# Della - 5 year old Leonberger x with Hope Rescue



## kilmousk

*REHOMED*

Della is a 5 year old Leonberger cross and is currently on foster in Tregaron, Ceredigion .

The Della Fact File
Dog status: Good
Cat status: Unknown 
Child status: Would prefer a home with teenagers plus 
House training: Good
Home alone: Not 100% comfortable alone at the moment but has been stressed by the move. Not suitable for full time worker.
Basic training: Knows the basics and has very good recall when she gets to know you.










Della is a stunning leonberger cross, she is 5 years old and a loving and gentle dog.

Della came to us as a surrender meaning we have her past history as she was signed over by her previous owner rather than coming from the pound. Della was very much loved and has found the move to her foster home stressful and difficult. It has taken her a while to settle and begin to trust her foster carers and she is rather anxious and stressed still. For this reason Della is looking for a new home with an experienced owner and would not be a suitable first time dog. Moving on again from her foster home to her forever home will be another difficult challenge for Della to overcome. However, once she settles in and learns to trust you she is a loving and loyal hound. 
Della will be looking for a new home who are used to positive training practises and will train and bond with her using kindness and never force. Della does not cope well with raised voices and will not be able to tolerate any form of harsh words or handling.










Della is dog friendly and has lived in mixed packs of dogs both with her previous owner and with her current foster carer. She would be able to be rehomed with canine company or as the only dog (if she had a lot of human company). Della is a bit of a clumsy dog, she is living with small dogs in her current foster home and can tread on them and knock them out of the way accidently. This often happens around doorways and when excited so work is being done by her foster home on a wait command around doorways. When on lead she can be a little tense however off lead she is excellent with other dogs.

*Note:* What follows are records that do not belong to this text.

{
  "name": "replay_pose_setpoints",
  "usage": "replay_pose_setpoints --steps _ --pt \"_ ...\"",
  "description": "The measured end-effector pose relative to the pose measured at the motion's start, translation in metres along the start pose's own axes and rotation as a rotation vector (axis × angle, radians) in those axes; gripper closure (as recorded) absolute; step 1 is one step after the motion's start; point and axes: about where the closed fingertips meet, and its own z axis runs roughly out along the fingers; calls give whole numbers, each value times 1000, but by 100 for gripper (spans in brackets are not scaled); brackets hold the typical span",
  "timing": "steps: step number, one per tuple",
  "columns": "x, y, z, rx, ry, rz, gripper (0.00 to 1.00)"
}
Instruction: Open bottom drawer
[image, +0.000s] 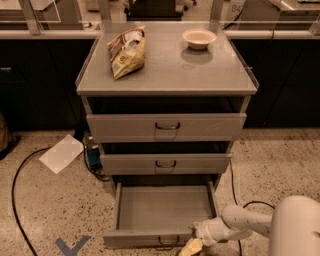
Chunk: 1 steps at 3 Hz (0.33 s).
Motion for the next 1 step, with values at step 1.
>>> replay_pose_setpoints --steps 1 --pt "3 11 4 -20 9 2 0"
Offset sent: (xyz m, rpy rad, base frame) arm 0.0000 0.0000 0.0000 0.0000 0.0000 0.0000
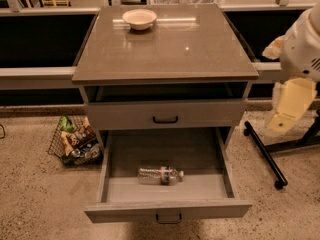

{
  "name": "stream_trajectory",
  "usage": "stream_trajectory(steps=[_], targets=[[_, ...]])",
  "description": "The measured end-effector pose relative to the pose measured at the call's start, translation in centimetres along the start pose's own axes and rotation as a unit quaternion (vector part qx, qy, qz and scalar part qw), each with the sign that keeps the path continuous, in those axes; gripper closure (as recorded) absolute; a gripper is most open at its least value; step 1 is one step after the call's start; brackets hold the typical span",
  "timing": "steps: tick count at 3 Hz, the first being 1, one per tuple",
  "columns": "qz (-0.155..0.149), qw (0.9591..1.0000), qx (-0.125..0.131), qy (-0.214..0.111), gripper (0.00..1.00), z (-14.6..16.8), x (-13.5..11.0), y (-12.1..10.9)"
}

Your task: Pick water bottle from middle drawer and place on counter

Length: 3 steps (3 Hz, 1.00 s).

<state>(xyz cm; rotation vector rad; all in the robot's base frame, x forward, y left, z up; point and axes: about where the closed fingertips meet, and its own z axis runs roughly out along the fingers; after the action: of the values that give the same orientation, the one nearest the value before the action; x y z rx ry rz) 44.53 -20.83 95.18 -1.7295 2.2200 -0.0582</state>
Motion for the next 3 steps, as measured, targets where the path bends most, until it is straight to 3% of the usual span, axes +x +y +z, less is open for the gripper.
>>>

Della has not lived with cats before and would be best rehomed without feline friends. She has been living in foster care with ferrets and has been good after initial interest.

Della is a very loyal dog who bonds closely to people once she trusts them. Following her recent upheaval she has been having difficulty being left alone and has been stressed by it. Her foster home are able to work on this gradually and she is now able to be alone for around 30 minutes. She will not eat when alone which is a sign of increased arousal and potential anxiety when alone. She was able to be left in her previous home without worry for up to 4/5 hours and once she settles in to a new home fully this should be possible again. However, she will need a home who are able to limit time alone in the early stages and do not work full time.

Della is currently reluctant to greet visitors to her foster home and can be nervy around new people. For this reason we will not rehome her with children as we feel she would be too stressed and anxious by another move to settle in with young people. She could be rehomed with teenagers or in an adult only home. She is a very sensitive dog who feels happiest in a fairly set routine, she does settle down in a quiet environment so would prefer a home with someone who is a creature of habit and does not have lots of people calling around. In an ideal world her new owner would be able to come and visit her a number of times to help establish some sort of a bond/relationship before moving her to a new home.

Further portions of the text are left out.